Arief Rachman Hakim
As an employee, we must know several factors that can affect our Salary. One of the factors that can affect our Salary is the Years of Experience. We all know that if we have more experience in one subject we can get more Salary too. So, for that case, I will make some predictions using the Kaggle dataset that covered relations between the Year of experience and Salary.
1. Download dataset
This dataset covered how a year of experience can affect the Salary
2. Import Library
The first step import python libraries that we need, For list of library I need is :
3. Read Dataset
Now we read the dataset with pandas library. As we can see, the dataset has 2 feature there are YearExperience and Salary.
4. EDA
Now perform an Exploratory Data Analysis. In Exploratory Data Analysis, firstly we check that there are Null values present or not, then check the information of the data, then describe the data which shows the mean value, standard deviation value, minimum value, Maximum value etc.

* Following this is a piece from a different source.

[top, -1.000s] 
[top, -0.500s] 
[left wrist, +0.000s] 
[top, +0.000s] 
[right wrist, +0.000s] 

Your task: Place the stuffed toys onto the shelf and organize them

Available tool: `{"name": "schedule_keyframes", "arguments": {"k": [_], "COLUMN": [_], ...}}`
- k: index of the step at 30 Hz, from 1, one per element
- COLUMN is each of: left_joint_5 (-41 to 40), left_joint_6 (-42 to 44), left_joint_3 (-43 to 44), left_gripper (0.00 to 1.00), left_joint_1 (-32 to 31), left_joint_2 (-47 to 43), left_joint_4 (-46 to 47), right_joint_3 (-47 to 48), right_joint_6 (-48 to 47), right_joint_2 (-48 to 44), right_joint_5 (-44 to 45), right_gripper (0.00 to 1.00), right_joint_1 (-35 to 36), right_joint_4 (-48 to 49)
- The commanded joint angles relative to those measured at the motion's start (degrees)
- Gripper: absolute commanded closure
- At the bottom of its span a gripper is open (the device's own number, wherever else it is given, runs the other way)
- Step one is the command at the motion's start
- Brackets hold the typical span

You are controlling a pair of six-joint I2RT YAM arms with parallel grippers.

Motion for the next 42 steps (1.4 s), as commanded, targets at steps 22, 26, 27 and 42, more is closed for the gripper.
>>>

As we can see, the data doesn’t have null value
And for data type for feature is float for YearExperience the int64 for Salary
Now visualize the data YearExperience and Salary using the matlplotlib scatter plot function
5. Prepare Data
On preparing the data, we divide the data into the independent and dependent features. X stores the independent feature (YearExperience) and y stores the dependent feature (Salary)
6. Split Data
Then Split the data into the training and testing using the train_test_split function which takes some of the parameters like X, y, random_state, test_size. X is an independent feature and y is the dependent feature, random_state used for randomly selecting the data and test_ size used for dividing the data into the training and testing.
7. Define the Model
Now define the LinearRegression model with by default parameters and trained LinearRegression model with training data ( X_train and Y_train ). And test the model using the testing data (X_test). and display the predicted and actual data.
Now calculate the difference between the actual salary value and the predicted salary value and make a DataFrame and show the data of actual salary, predicted salary and the difference between the actual salary and predicted salary
8. Visualize Model
Now visualize the training data, draw the best fit line and Plot all the training points of the training data and see the bias. Bias is the difference between the best fit line and the training point. Bias is the difference between the best fit line and the training point. This difference is called the Bias (error).
Now visualize the testing data, draw the best fit line and Plot all the testing points of the testing data and see the bias.
9. Model Evaluation
Check the accuracy of the model which is near 98% accuracy on the testing data and also check the mean squared error and r2_score using the actual data and predicted data.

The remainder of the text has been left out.